Trevor Dannatt RA at lunch in St James’s Restaurant Photograph by Julian Anderson
Trevor Dannatt RA has his 90th birthday planned. On 15 January 2010, he’ll be celebrating the completion of his latest architectural commission, a six-bedroom, 450-square metre house in Petersfield, West Sussex. Good reason to raise a lunchtime glass to the Royal Academy’s former Professor of Architecture; just don’t assume that this latest build will be his last.
‘I still go into the office every day,’ Dannatt says as we settle down for lunch in St James’s Restaurant at Fortnum & Mason. ‘Except Friday,’ he corrects himself. ‘That’s sacrosanct.’ His extra day of rest is often spent performing in a musical trio with his wife and a friend; Dannatt plays piano to recorder and flute.
St James’s Restaurant is a perfect place to talk. Quiet and spacious, the service is friendly and the food excellent (the special, lobster linguine with girolle mushrooms, a lunchtime indulgence I refuse to feel any guilt about).
Fortnum’s is also a mere hop and a skip to the Academy where, fuelled only by two light starters, Dannatt is heading next. He has a Council meeting that will allow him to catch up on the latest plans, by fellow RA David Chipperfield, for the integration of 6 Burlington Gardens with Burlington House.
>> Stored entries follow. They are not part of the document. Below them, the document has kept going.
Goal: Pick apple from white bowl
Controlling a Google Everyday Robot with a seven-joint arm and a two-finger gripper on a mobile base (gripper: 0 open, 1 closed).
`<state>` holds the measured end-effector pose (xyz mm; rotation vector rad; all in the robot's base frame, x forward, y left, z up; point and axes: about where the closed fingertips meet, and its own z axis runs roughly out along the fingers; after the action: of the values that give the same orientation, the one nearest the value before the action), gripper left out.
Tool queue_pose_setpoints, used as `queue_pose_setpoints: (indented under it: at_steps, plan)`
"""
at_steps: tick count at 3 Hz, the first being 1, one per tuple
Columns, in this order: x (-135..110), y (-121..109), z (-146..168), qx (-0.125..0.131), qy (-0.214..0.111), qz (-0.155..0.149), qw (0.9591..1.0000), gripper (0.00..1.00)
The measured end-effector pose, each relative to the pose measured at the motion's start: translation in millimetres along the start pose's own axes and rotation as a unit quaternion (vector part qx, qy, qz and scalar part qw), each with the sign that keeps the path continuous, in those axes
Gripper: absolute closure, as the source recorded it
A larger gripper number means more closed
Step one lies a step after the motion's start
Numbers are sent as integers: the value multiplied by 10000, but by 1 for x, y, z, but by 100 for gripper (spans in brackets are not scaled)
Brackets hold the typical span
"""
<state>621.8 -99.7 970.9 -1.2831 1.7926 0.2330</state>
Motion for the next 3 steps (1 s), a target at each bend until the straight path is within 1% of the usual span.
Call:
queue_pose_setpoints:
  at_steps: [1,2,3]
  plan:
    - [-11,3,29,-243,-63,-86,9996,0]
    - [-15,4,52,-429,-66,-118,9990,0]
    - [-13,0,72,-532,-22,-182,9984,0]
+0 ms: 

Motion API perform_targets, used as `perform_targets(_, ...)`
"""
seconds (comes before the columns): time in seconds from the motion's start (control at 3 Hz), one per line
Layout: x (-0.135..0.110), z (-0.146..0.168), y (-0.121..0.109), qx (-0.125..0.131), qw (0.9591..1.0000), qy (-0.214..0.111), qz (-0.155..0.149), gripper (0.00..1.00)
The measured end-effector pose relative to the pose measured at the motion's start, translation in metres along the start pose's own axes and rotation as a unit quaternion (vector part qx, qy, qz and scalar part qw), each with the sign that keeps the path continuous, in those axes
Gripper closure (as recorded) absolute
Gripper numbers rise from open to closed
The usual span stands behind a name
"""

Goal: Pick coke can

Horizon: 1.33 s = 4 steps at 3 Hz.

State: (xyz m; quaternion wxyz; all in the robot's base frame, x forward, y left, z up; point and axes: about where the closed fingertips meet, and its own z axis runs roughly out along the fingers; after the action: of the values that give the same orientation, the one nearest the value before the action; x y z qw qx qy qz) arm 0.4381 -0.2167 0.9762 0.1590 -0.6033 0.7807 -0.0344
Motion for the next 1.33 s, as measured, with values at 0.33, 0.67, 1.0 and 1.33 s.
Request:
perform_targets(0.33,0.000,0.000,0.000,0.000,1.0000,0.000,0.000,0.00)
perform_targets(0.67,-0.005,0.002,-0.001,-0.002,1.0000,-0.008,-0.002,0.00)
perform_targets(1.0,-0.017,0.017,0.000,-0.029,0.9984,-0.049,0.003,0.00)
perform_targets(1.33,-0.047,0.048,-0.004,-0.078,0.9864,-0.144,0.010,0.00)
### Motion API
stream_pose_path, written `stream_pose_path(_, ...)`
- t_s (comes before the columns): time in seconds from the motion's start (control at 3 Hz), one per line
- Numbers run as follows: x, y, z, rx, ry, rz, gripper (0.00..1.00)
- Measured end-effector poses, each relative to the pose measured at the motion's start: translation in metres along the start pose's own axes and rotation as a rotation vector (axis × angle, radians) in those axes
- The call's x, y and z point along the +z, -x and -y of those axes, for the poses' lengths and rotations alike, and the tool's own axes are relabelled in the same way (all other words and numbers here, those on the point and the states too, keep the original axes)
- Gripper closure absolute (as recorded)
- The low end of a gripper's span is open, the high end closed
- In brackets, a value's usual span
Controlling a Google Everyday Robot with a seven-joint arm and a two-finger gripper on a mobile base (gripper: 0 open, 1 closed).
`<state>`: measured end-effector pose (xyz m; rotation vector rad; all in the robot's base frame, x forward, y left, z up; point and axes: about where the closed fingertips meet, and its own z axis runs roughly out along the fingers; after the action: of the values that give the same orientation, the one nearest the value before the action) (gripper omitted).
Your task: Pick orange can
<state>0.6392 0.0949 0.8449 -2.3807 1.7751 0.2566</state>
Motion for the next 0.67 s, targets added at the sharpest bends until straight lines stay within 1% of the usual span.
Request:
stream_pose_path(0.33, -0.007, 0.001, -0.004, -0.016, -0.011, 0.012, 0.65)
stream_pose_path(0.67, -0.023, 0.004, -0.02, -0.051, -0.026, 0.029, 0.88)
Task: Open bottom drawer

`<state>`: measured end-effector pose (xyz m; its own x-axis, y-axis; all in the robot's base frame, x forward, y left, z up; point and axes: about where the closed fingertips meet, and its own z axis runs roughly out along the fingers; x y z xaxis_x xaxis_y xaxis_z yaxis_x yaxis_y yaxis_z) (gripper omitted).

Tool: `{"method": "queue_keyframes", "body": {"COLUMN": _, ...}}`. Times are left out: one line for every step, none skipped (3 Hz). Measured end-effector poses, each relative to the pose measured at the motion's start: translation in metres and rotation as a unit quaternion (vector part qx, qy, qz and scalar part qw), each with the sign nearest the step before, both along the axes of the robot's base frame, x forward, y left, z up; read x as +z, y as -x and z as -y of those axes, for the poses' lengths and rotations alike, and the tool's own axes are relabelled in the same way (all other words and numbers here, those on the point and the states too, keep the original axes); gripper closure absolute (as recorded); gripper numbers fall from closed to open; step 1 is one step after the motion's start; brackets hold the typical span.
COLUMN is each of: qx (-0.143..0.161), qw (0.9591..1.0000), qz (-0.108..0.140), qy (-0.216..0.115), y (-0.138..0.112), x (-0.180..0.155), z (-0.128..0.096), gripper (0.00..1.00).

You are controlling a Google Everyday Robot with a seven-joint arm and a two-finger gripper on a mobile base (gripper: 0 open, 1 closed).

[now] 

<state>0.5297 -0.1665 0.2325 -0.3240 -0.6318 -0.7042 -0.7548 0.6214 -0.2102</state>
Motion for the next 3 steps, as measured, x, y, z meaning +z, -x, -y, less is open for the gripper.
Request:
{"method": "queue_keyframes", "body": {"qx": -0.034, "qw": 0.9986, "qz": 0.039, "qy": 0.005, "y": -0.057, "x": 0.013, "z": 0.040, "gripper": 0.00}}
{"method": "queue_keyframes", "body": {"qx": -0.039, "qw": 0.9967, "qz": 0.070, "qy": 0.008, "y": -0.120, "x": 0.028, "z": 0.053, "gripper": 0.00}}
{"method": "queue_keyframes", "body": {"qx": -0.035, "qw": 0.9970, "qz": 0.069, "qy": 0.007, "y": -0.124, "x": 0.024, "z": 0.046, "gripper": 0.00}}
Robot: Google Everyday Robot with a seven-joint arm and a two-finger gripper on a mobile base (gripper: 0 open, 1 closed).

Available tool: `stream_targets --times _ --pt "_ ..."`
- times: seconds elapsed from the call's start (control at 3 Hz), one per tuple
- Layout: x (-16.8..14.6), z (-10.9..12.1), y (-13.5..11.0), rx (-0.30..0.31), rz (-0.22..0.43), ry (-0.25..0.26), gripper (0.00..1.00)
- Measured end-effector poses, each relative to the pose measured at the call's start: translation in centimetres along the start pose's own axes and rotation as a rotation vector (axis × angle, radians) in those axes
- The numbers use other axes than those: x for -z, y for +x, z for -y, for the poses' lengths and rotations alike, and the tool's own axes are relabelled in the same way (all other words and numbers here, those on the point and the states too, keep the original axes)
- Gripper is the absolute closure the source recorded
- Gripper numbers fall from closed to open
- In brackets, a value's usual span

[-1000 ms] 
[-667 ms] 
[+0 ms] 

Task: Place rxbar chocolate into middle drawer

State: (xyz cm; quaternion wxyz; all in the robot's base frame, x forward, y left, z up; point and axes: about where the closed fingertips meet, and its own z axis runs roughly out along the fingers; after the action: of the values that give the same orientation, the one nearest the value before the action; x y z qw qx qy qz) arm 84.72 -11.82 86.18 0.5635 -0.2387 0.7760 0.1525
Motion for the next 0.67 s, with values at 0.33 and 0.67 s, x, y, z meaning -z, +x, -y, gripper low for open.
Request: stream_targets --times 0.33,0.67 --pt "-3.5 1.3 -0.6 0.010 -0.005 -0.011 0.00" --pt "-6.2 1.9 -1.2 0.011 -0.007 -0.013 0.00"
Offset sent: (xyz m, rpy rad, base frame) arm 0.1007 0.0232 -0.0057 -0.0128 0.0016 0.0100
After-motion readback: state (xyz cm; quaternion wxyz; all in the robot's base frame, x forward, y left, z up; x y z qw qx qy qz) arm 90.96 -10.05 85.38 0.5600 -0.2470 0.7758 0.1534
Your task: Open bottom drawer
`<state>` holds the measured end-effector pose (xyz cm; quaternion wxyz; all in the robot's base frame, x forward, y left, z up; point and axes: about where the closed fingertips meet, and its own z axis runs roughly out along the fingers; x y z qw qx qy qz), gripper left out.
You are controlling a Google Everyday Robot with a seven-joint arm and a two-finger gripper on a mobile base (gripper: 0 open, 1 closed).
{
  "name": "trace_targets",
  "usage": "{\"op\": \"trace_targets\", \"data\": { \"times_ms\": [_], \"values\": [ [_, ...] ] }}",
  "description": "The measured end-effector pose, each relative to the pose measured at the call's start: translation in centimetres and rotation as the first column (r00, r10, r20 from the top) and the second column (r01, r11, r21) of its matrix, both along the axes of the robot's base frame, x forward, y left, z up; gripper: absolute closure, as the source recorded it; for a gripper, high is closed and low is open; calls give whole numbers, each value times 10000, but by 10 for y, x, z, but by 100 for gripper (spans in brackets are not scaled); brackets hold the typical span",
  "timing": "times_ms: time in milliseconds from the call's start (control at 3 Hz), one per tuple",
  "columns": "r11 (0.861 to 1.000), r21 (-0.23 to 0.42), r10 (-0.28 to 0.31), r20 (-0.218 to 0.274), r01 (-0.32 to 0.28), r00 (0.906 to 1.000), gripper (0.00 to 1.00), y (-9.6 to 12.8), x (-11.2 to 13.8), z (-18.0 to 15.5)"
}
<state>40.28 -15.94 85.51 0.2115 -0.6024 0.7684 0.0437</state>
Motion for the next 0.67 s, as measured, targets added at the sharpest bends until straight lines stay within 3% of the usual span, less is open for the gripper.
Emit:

As a former Professor of Architecture at the Academy he still has ideas for new initiatives. He wonders, for example, if the RA shouldn’t run a post-graduate course in urban design.
Trevor is an engaging lunch companion, but there is a seriousness to his approach to his craft. You sense it in Roger Stonehouse’s recently published monograph of his work, Trevor Dannatt: Works and Words. In the foreword, Sir John Tusa describes the ‘classical, harmonious, balanced, modernism’ of Dannatt’s work and a building like his 1958 Laslett House, commissioned by Cambridge academic Peter Laslett, has an immediate appeal in its cool beauty. But much of his architecture belongs to less glamorous, public sector buildings. Civic works, large and small, from an era inspired - as Dannatt was - by Le Corbusier’s modernity, but now often dismissed as Brutalist or worse.
Dannatt’s work never fell into this category. From halls of residence at northern universities, to retirement homes in south London, his designs are marked by appropriateness of scale and quality of construction. He championed his ideas, and those of the Scandinavian architects he admired, in the Architects’ Year Book which he edited from 1948 to 1962. But would he have built a high rise? ‘It would have been tempting, but maybe better that I didn’t.’
If he had built high, the result would have been beautiful rather than brutal. He compares his biggest commercial work, the King Faisal Conference Centre and Hotel in Riyadh, Saudi Arabia built in the mid-1970s, to a ‘temple set against a residential hill’. In an early sketch the buildings shimmer on the horizon like a mirage.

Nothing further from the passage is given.